> **The problem**
Lines from the one containing "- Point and" through the end of the data are to be returned exactly, and no others.

- Opening Delimiter -

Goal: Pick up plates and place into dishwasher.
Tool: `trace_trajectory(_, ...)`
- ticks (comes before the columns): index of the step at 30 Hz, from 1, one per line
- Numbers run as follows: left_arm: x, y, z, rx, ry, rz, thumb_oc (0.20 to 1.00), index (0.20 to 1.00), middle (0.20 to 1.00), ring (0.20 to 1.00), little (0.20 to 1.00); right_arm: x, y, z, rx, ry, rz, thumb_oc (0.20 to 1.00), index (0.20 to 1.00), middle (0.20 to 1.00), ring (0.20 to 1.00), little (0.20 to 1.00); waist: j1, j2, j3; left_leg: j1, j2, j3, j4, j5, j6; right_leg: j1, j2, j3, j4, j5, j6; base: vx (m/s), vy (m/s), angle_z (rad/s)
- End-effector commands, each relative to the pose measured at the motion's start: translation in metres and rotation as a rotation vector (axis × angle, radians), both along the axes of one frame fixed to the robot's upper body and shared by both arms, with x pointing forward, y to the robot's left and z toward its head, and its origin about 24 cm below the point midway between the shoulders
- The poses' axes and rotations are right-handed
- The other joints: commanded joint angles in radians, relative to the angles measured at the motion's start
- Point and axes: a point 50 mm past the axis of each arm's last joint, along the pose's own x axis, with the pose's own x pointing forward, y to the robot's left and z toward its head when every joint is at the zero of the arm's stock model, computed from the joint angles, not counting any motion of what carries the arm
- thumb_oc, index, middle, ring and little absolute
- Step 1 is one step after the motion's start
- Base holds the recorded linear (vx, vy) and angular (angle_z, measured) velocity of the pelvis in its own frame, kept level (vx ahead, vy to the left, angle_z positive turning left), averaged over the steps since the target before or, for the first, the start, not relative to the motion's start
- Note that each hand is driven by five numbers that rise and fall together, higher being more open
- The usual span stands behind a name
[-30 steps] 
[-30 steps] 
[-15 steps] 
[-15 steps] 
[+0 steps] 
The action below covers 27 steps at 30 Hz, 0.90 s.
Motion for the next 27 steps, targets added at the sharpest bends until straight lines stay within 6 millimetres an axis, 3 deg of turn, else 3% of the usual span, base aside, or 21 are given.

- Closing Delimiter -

> **Answer to the problem**
- Point and axes: a point 50 mm past the axis of each arm's last joint, along the pose's own x axis, with the pose's own x pointing forward, y to the robot's left and z toward its head when every joint is at the zero of the arm's stock model, computed from the joint angles, not counting any motion of what carries the arm
- thumb_oc, index, middle, ring and little absolute
- Step 1 is one step after the motion's start
- Base holds the recorded linear (vx, vy) and angular (angle_z, measured) velocity of the pelvis in its own frame, kept level (vx ahead, vy to the left, angle_z positive turning left), averaged over the steps since the target before or, for the first, the start, not relative to the motion's start
- Note that each hand is driven by five numbers that rise and fall together, higher being more open
- The usual span stands behind a name
[-30 steps] 
[-30 steps] 
[-15 steps] 
[-15 steps] 
[+0 steps] 
The action below covers 27 steps at 30 Hz, 0.90 s.
Motion for the next 27 steps, targets added at the sharpest bends until straight lines stay within 6 millimetres an axis, 3 deg of turn, else 3% of the usual span, base aside, or 21 are given.

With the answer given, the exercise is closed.